*Task details*: Work through the data and report how many lines include the string "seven", giving the number alone.

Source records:
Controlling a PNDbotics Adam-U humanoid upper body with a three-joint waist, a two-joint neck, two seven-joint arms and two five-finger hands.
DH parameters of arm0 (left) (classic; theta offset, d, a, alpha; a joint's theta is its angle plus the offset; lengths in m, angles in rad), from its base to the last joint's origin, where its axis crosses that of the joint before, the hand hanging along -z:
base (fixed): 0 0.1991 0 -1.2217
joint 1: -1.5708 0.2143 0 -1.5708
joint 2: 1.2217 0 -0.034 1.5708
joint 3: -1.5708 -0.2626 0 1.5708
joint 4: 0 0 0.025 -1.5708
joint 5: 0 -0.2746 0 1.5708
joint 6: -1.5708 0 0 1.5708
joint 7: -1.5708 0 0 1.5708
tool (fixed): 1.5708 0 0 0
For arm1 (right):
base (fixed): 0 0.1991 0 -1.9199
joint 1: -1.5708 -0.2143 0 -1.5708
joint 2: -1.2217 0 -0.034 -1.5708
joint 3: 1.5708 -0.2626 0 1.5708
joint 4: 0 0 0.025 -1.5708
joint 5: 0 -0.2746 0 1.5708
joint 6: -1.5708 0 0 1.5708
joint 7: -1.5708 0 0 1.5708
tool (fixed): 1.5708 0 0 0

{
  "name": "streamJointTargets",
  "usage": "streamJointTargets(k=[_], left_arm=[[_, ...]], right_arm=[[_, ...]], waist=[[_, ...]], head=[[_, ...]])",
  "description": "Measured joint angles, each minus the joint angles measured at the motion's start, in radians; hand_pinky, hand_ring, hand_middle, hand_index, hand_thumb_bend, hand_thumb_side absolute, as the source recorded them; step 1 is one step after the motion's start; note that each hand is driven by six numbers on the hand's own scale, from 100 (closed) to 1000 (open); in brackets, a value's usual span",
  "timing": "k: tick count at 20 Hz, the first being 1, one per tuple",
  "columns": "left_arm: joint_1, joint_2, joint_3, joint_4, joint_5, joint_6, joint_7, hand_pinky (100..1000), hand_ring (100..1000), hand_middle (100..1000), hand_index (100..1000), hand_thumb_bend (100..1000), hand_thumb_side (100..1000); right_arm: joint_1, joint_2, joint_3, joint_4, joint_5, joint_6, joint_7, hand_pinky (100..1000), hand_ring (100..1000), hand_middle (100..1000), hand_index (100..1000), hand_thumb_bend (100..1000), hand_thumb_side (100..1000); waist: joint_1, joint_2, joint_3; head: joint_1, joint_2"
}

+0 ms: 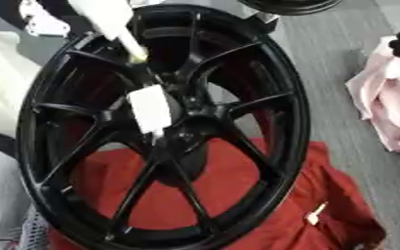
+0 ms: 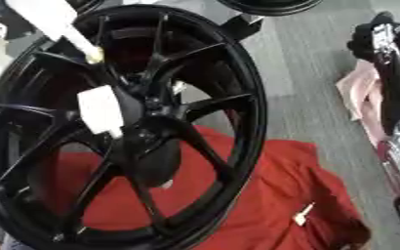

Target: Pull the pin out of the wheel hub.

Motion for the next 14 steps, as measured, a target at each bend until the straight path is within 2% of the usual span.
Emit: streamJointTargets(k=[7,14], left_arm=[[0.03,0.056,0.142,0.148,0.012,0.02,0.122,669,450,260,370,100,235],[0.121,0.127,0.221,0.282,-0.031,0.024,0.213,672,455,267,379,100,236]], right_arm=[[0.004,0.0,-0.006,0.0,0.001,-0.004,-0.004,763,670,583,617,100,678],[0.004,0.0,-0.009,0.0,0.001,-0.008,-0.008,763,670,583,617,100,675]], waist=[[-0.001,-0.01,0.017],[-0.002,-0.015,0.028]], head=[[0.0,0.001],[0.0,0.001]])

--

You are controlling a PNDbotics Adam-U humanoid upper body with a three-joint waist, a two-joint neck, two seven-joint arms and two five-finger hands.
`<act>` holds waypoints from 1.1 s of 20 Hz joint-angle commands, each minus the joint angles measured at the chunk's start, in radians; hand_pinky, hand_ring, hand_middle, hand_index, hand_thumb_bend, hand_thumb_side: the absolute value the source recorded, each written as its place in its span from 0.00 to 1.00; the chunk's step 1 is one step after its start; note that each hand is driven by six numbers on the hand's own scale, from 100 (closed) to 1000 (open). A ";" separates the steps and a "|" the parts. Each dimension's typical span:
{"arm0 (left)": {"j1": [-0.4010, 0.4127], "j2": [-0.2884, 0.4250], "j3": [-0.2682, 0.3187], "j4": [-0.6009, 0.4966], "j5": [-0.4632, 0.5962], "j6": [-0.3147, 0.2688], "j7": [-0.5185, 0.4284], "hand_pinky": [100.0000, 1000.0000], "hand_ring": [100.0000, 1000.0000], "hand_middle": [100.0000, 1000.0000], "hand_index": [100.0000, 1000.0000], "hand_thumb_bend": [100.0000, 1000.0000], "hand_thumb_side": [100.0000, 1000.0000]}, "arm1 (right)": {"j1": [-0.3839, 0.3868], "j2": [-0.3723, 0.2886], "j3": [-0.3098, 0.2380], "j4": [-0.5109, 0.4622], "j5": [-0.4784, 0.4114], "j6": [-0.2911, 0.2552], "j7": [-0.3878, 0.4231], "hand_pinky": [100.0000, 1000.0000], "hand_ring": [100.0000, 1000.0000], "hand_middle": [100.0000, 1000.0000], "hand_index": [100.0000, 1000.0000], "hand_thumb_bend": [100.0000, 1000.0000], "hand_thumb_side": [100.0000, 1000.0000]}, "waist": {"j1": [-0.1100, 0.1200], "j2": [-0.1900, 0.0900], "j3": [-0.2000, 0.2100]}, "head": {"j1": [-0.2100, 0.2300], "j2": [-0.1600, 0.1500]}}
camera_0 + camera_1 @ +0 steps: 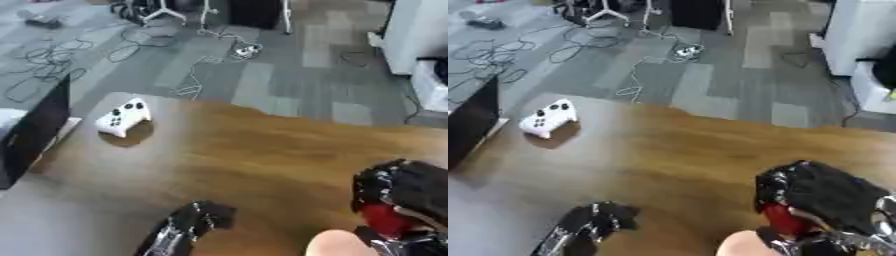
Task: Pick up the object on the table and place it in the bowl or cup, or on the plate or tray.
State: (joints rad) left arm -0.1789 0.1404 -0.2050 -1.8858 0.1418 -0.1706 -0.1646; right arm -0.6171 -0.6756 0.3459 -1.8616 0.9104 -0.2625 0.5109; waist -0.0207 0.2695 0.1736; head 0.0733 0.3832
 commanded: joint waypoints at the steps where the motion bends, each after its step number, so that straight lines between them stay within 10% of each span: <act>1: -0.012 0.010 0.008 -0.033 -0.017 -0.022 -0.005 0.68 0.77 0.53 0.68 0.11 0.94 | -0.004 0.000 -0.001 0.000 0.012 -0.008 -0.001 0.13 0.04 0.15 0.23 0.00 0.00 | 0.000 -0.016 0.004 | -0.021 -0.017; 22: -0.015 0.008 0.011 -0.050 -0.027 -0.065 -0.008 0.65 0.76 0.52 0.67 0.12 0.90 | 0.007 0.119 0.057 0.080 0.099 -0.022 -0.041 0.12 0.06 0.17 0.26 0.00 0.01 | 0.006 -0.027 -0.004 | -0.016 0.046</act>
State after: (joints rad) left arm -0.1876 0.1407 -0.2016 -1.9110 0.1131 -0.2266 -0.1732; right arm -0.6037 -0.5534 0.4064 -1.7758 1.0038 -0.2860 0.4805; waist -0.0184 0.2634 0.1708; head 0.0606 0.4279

*Completed exercise*: 2